Welcome to the Q2 2022 edition of our procurement index, which analyses the buying conditions facing businesses.

The Grant Thornton Procurement Index compiles six of the main costs facing businesses:

  1. Interest rates: 90-day bank bill rate
  2. Fuel: Diesel
  3. Wholesale power: Final prices
  4. NZD exchange rates: USD average monthly
  5. Employment rate
  6. Global container freight index

It equally weights these economic indicators based on historical levels over the past two years, and scores them individually out of 100. A high score suggests the cost is at a record high compared to historical averages, while a low score indicates a price is bottoming out. These scores are then compiled into an overall score out of 600.

Our first Procurement Index included crude oil barrel costs; this has now been adjusted in this latest version through use of the tax excluded cost of diesel instead. This makes the index an even more accurate representation of the costs facing Kiwi businesses, as diesel powers our logistics, agri and transport sectors.

This quarter’s index sets a high score of 438.51 out of 600 – a figure that will not surprise most business given the current economic climate. The extensive price inflation facing businesses, combined with tightening monetary policy from the Reserve Bank, and staff shortages in almost every industry mean many businesses are starting to experience some strained balance sheets.

Index category overview

With interest rates continuing to track higher, diesel prices reaching record highs and a tight labour market continuing to place immense pressure on Kiwi businesses, it is unsurprising that almost all of our categories are either nearing or at record highs. Perhaps most concerningly, market commentators expect almost every category to continue to track upwards, meaning that businesses are certainly not out of the woods just yet.

Index categories and analysis

Interest rates: 90-day bank bill rate

Score: 90.82

New Zealand’s official cash rate (OCR) has hit its highest level since 2016, and that interest rate pressure is starting to hit borrowers hard. Unfortunately, despite suggestions from several economists to ease onto the brakes a bit, we seem to be screeching to a monetary halt, with sharp raises expected for the rest of the year. The OCR currently sits at 3%, and many predictions put it past the 4% mark over the coming 12–24-month period. While obviously having an immediate balance sheet impact on businesses, there is also a risk that the broader slowdown caused by a monetary constriction could significantly dampen economic activity as a whole and put additional pressure on businesses.

Fuel: Diesel

Score: 91.06

A new addition to the Procurement Index, the diesel price index provides a much more genuine reflection of the cost pressures facing Kiwi businesses than the crude oil price that had been used in the index previously. Unfortunately, the diesel price enters the index in bad shape, with the price of diesel having increased by over 40% in the last year. Diesel now rubs shoulders price-wise with 91 petrol, which would have been unthinkable even just last year. With prices having been worsened by the ongoing Ukrainian-Russian conflict, industry commentators expect the price of diesel to get worse before it gets better.
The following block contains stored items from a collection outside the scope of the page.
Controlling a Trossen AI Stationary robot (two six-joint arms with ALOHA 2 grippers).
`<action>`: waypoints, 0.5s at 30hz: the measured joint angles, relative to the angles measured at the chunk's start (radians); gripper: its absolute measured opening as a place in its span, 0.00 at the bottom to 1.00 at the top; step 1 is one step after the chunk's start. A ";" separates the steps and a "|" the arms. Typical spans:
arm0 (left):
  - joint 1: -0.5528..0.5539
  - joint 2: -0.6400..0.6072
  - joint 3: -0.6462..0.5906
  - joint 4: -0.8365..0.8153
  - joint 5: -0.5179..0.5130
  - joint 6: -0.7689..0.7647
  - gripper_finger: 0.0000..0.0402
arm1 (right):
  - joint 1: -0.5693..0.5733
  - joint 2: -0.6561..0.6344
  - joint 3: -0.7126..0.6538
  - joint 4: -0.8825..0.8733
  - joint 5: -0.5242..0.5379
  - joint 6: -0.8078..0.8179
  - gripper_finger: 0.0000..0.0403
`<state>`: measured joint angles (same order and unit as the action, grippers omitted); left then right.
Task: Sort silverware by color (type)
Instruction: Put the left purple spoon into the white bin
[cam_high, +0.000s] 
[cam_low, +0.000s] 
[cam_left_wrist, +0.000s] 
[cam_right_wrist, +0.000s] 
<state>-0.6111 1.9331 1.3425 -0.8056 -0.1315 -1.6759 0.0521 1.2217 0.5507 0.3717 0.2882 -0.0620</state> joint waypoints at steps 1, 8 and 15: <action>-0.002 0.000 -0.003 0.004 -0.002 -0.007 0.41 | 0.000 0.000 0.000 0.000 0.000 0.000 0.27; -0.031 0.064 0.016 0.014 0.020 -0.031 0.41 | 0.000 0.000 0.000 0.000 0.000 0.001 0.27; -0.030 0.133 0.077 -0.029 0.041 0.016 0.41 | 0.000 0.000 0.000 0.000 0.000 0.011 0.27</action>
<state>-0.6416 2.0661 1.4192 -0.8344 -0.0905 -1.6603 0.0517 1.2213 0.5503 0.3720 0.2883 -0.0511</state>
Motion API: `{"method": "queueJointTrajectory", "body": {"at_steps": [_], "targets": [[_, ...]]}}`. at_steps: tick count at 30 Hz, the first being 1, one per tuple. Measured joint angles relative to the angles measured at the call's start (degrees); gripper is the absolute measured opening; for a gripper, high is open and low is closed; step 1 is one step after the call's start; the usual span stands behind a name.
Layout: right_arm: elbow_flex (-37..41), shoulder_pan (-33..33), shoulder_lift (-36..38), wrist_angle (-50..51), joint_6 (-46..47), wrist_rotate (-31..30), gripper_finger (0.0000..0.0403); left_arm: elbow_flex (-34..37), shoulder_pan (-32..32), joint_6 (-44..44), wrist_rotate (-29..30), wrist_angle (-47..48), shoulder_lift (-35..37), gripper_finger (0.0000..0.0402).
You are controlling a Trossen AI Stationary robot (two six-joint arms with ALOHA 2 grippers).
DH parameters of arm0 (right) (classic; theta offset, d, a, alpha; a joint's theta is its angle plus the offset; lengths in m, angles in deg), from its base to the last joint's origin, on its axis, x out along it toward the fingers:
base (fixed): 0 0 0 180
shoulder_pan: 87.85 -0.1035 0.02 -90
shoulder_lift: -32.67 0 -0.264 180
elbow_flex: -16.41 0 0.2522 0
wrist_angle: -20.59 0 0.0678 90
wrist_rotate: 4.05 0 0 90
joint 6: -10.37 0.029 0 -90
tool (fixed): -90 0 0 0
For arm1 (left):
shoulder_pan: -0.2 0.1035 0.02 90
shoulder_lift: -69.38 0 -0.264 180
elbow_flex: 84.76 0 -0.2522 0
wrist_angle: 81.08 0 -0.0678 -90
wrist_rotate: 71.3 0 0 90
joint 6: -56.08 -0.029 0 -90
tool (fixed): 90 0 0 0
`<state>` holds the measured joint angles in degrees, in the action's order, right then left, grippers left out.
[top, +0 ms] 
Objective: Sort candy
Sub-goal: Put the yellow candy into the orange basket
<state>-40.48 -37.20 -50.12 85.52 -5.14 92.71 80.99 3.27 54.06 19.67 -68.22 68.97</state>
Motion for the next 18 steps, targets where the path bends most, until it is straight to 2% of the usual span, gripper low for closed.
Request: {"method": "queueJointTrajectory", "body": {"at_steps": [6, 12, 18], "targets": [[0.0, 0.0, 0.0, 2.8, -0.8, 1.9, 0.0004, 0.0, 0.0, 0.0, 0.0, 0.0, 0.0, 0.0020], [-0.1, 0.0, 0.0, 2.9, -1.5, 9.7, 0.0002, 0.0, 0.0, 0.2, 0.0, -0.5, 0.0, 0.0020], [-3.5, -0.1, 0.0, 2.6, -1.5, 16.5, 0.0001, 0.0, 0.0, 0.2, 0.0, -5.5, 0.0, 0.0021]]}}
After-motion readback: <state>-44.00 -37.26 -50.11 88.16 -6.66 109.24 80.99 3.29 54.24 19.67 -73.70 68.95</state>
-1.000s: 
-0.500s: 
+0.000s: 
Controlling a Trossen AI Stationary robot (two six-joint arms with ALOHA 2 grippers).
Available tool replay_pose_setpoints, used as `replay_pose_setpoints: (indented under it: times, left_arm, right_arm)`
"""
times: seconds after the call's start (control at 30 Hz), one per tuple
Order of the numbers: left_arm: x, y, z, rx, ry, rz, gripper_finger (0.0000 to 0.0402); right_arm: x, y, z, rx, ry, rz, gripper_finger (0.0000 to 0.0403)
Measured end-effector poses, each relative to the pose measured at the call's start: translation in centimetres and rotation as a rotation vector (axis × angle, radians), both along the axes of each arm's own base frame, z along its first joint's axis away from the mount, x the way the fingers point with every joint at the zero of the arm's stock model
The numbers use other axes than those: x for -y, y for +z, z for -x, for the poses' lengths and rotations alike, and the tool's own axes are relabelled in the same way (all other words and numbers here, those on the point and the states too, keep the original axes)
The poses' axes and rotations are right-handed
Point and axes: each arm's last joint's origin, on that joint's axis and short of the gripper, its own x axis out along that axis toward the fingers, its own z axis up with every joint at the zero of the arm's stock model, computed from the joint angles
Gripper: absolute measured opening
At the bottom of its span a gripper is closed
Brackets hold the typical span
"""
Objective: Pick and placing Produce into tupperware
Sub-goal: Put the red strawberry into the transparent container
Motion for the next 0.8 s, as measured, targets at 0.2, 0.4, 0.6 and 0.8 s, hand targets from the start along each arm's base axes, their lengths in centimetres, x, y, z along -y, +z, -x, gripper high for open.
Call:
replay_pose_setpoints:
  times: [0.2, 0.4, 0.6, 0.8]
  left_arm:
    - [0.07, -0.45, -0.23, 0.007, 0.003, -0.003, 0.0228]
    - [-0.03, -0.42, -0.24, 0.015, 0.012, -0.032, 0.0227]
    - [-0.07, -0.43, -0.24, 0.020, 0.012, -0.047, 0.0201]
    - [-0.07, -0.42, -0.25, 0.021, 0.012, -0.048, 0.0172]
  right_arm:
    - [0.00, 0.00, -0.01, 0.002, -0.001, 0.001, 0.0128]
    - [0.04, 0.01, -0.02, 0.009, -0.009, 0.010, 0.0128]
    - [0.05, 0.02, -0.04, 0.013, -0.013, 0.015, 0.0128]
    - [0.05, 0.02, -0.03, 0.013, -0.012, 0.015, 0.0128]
These steepening prices are problematic for businesses both due to the immediate expense increase they represent, but also because of the price increases they are likely to trigger up and down supply chains.

Wholesale power: Final prices

Score: 27.11

A mechanical failure at a gas power plant and a drop in wind speed forced New Zealand into another grid emergency at the end of June. These events are stark reminders of the pressure being placed on our grid by increasing energy demand. As such, it is unsurprising energy prices have continued to rise across the board – with MBIE estimating the average household is paying about 5.2% more for electricity than it did a year ago. Although the majority of electricity in New Zealand is renewably generated, rising prices of coal and gas have not helped power prices (which are set by the price of the most expensive generation dispatched), and again, market commentators expect the cost of energy to continue to increase in the immediate future.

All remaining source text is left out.